Parlando di Scotti, la mia memoria mi rammenta il virtuoso vescovo di Vico, il rispettabile prelato Troise, e chi no? Figli della patria! la vostra memoria è cara, perché è la memoria della virtú. Verrá, spero, quel giorno in cui, nel luogo istesso nobilitato dal vostro martirio, la posteritá, piú giusta, vi potrá dare quelle lodi che ora sono costretto a chiudere nel profondo del cuore e, piú felice, vi potrá elevare un monumento piú durevole della debole mia voce1.



LI


CONCLUSIONE


Il re, Strascinato da’ falsi consigli, produsse la rovina della nazione. I suoi ministri o non amavano o non curavano la nazione: dovea perciò perdersi, e si perdette. I repubblicani, colle piú pure intenzioni, col piú caldo amor della patria, non mancando di coraggio, perdettero loro stessi e la repubblica,

  1. Per riunire sotto un colpo di occhio tutto il male che in Napoli ha prodotta la controrivoluzione, basterá fare il seguente calcolo: Ettore Carafa, Giovanni Riari, Giuliano Colonna, Serra, Torella, Caracciolo, Ferdinando e Mario Pignatelli di Strongoli, Pignatelli Vaglio, Pignatelli Marsico son della prima nobiltá d’Italia; e venti altre famiglie nobili al pari di queste sono state quasiché distrutte. Tra le altre non vi è chi non pianga una perdita. La rivoluzione conta trenta in quaranta vescovi, altri venti in trenta magistrati rispettabili per il loro grado e piú per il loro merito, molti avvocati di primo ordine ed infiniti uomini di lettere. A quelli che abbiamo nominati si possono aggiugnere, tra’ morti, Falconieri, Logoteta, Albanese, De Filippis, Fiorentino, Ciaia, Bagni, Neri... La professione medica pare che sia stata presa di mira dalla persecuzione controrivoluzionaria.
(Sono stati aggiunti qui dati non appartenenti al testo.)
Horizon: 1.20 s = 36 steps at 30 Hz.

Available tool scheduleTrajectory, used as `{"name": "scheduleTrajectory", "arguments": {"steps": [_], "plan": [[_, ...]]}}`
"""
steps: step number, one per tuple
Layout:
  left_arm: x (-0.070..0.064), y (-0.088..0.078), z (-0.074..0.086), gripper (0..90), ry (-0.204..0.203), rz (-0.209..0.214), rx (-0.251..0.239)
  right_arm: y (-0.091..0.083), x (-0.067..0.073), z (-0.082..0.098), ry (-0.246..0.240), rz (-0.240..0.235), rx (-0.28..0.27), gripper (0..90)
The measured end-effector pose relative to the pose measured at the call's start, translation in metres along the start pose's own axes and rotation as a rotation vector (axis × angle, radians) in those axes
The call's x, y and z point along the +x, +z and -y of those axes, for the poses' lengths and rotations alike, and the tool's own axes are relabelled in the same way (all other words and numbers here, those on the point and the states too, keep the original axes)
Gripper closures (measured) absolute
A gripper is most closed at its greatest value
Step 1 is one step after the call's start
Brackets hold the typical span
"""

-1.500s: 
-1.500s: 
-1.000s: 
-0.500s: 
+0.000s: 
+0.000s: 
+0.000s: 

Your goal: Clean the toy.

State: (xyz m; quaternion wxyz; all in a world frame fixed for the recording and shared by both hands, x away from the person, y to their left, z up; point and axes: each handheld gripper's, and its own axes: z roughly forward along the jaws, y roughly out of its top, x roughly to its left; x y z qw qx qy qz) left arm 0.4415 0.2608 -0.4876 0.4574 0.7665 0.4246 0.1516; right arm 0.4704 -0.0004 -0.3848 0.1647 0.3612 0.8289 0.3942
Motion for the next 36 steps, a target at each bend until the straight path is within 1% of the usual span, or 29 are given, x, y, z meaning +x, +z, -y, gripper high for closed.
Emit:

Sará un giorno oggetto di ammirazione per la posteritá l’ardore che i nostri medici aveano sviluppato per la buona causa. I giovani medici del grande ospedale degl’Incurabili formavano il «battaglione sacro» della nostra repubblica. Io non parlo che della capitale. Eguale e forse anche piú feroce è stata la distruzione che gli emissari della Giunta, sotto nome di «visitatori», han fatta nelle province. Si possono calcolare a quattromila coloro che sono morti per furore degl’insorgenti, come l’infelice Serao vescovo di Potenza, uomo rispettabile per la sua dottrina e per lo suo costume; il giovine Spinelli di San Giorgio... Tutti gli altri erano egualmente i migliori della nazione. Dopo ciò, si calcoli il danno. La nazione potrá rimpiazzar gli uomini, ma non la coltura. Ed è forse esagerata l’espressione di esser essa retroceduta di due secoli?